29 marzo 2015

Francesco Piemontesi in recital al Giovanni da Udine

Ascoltando la Kreisleriana (Otto fantasie per pianoforte, op. 16) di Robert Schumann mi chiedevo quale debba essere l'approccio di un musicista ad un simile lavoro, se sia più giusto leggerla alla propria maniera o cercare nella pagina un autoritratto del compositore. È noto che Schumann sentisse molto vicino quel Johannes Kreisler, geniale e pazzoide musicista creato dalla fantasia di E.T.A. Hoffmann, che ispira il lavoro; egli stesso ebbe modo di ribadirlo in più d'un occasione. Non solo, la dedica ufficiale all'amico Chopin e quella ufficiosa a Clara rendono ancor più stretta la vicinanza dell'opera all'intimità di Schumann, senza considerare che, a posteriori, non mancano analogie tra il carattere “bipolare” della Kreisleriana ed il fragile equilibrio psichico che segnò la vita del musicista.

Credo che un interprete, scegliendo di confrontarsi con un tale pilastro della letteratura pianistica, sia tenuto a porsi simili interrogativi, magari trovando risposte radicalmente distanti o discutibili negli esiti, ma comunque meditate.

Quello che Francesco Piemontesi, pianista svizzero poco più che trentenne, ha offerto al suo esordio sul palco del Teatro Nuovo Giovanni da Udine, è stato un buon esercizio di calligrafia pianistica fine a se stessa. Un suono pulito e levigato al servizio di un'unica idea stilistica e di poche idee interpretative. Schumann suonato allo stesso modo di Beethoven, Beethoven come Mendelssohn che a sua volta poco si distingueva da Scarlatti.

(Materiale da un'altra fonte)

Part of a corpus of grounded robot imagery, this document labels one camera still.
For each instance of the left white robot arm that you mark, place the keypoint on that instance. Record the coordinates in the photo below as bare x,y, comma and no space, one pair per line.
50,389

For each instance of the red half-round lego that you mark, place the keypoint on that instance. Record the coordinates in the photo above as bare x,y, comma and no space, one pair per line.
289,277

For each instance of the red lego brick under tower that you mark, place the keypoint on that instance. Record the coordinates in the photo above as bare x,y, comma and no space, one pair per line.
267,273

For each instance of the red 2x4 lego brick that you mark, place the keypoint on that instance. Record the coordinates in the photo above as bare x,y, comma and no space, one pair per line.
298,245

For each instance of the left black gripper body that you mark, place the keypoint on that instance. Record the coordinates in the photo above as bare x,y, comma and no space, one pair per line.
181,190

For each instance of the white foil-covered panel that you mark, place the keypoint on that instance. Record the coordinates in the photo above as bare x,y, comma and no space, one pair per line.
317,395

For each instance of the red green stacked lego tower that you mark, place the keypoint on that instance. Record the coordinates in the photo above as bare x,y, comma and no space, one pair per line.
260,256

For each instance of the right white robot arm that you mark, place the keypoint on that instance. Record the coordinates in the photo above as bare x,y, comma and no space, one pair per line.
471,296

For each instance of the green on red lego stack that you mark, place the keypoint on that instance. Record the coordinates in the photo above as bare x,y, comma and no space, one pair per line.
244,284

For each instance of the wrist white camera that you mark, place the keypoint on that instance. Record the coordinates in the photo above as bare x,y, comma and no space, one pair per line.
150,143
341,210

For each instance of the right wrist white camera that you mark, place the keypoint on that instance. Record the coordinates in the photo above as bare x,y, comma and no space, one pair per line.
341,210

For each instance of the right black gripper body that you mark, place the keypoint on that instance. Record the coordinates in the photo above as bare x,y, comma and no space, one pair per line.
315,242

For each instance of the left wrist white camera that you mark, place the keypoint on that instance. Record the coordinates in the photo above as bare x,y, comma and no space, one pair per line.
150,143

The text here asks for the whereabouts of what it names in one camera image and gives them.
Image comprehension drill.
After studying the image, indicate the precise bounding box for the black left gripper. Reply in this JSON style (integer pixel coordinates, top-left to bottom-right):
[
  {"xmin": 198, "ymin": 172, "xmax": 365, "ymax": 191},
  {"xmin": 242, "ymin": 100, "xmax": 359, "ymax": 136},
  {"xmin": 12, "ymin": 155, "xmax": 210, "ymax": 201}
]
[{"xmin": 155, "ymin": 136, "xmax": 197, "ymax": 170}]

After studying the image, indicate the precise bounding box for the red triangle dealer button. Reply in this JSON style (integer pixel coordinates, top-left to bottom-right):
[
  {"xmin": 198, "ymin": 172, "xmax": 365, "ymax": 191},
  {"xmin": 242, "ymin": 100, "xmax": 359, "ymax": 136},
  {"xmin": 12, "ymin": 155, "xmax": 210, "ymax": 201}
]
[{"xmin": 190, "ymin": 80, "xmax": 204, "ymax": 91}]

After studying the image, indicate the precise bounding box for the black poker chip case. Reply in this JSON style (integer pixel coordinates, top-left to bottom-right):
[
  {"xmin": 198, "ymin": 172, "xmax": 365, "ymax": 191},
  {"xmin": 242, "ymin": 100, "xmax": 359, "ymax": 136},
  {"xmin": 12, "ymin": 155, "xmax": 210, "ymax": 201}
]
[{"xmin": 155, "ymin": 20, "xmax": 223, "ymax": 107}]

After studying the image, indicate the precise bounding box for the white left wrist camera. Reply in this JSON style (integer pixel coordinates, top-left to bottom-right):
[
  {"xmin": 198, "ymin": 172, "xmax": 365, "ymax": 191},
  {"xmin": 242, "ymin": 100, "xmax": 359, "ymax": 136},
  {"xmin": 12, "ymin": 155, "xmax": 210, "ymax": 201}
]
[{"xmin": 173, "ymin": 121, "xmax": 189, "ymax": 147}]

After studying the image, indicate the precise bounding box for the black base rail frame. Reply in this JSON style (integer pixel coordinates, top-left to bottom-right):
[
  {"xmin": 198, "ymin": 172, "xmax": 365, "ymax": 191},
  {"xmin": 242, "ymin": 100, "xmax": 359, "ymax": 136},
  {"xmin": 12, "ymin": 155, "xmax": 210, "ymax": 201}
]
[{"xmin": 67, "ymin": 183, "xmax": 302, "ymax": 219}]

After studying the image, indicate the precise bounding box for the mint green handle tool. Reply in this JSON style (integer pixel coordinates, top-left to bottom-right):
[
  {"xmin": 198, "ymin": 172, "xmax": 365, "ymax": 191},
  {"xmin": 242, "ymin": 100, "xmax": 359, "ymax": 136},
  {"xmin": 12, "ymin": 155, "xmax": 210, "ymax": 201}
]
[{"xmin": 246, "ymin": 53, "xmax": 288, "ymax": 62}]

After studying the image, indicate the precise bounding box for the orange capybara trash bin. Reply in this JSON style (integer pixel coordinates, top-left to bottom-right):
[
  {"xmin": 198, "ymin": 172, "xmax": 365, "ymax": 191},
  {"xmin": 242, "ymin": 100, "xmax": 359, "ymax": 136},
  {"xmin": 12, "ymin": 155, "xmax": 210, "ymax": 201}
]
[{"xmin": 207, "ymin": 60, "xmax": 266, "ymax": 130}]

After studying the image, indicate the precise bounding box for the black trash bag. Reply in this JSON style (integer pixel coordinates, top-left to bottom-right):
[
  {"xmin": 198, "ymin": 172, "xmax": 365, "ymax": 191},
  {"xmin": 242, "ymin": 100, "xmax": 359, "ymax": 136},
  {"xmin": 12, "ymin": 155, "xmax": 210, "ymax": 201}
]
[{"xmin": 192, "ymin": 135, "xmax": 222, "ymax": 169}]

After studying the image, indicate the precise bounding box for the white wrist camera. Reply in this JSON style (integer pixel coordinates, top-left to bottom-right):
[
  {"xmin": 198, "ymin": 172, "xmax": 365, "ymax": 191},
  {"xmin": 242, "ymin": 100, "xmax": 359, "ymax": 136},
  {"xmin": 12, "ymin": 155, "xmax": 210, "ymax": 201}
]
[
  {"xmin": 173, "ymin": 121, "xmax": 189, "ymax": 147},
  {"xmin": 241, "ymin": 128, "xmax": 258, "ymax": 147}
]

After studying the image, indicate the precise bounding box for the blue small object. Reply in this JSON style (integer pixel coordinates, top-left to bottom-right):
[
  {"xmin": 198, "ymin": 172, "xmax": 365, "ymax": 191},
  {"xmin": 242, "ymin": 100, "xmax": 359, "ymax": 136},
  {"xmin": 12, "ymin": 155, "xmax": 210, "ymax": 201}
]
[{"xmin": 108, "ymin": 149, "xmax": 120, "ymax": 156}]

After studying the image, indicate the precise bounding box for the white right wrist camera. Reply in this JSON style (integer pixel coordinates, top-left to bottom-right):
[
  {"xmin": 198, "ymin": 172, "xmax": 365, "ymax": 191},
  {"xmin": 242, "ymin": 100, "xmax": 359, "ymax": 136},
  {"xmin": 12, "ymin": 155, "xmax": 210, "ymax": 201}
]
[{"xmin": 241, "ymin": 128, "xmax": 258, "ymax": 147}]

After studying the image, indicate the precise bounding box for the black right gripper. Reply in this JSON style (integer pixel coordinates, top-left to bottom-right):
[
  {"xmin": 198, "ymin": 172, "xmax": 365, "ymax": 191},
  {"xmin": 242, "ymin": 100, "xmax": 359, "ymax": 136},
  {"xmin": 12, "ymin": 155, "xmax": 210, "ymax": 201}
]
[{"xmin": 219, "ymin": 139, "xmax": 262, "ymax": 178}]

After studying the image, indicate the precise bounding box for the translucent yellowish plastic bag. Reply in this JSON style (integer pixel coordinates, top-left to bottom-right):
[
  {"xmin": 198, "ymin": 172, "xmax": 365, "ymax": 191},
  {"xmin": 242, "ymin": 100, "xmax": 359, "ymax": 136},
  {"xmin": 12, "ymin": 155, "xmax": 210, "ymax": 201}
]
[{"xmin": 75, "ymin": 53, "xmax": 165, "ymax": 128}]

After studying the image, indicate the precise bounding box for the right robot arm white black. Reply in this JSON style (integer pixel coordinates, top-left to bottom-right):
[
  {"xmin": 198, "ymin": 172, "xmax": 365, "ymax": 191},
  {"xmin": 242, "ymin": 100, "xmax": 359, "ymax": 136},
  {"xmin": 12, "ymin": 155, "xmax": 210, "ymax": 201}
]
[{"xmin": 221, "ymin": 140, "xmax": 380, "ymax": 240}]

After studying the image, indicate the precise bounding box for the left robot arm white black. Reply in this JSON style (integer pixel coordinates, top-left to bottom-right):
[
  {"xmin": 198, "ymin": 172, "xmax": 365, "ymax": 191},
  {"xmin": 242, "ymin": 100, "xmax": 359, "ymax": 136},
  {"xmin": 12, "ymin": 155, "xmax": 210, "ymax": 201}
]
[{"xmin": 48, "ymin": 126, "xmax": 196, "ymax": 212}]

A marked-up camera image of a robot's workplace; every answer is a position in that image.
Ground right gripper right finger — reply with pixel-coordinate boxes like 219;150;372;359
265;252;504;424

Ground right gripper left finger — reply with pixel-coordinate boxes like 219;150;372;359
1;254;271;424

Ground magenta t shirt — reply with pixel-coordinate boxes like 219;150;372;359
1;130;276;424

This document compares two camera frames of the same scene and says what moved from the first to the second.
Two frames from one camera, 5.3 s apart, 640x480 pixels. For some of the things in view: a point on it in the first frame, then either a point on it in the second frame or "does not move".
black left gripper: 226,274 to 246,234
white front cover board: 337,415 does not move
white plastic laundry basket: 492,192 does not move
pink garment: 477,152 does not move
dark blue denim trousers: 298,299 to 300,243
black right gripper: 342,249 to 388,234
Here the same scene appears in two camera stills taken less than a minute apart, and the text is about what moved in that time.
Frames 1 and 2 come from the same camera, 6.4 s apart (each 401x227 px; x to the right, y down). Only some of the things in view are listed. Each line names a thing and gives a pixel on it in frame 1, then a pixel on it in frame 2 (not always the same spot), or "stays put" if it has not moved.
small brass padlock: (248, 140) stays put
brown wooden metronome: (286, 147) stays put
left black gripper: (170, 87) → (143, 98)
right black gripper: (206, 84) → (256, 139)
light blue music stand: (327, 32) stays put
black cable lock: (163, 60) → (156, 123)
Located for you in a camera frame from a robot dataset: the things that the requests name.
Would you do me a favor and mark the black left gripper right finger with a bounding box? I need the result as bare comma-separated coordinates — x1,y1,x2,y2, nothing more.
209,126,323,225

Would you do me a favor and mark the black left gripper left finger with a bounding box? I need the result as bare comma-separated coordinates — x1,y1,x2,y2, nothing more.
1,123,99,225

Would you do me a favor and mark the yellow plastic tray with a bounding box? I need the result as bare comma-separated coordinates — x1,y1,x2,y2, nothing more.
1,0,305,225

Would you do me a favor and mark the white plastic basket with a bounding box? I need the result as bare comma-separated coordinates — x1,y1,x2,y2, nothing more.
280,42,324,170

Piemontesi si dimostrava in possesso di ottima tecnica per quanto riguarda la pulizia del suono, fluidità e morbidezza del tocco e di notevole precisione ritmica, ma interprete ancora acerbo, massimamente in Schumann e Beethoven. Le dinamiche, pur cesellate con intelligenza, non trovavano il giusto sfogo nei forti né i pianissimi brillavano per delicatezza, la gamma di colori risultava stringatissima. Il fraseggio inamidato ed un'eccessiva prudenza nella caratterizzazione delle frasi toglievano molto ai brani in programma.

In fin dei conti la parte più convincente è stata quella iniziale: Scarlatti, risolto sostanzialmente come esercizio di forma, razionale e geometrico ma piacevole, e Mendelssohn i cui Lieder senza parole trovavano qualche ragione d'interesse nell'esecuzione sobria e cameristica di Piemontesi. La Sonata 31 di Beethoven naufragava in un adagio staccato con una lentezza che il pianista non ha saputo reggere, di Schumann si è già accennato: gli otto pezzi omogeneizzati nel carattere e nei colori perdevano di significato e forza.

Cortese ma tiepida l'accoglienza del pubblico udinese.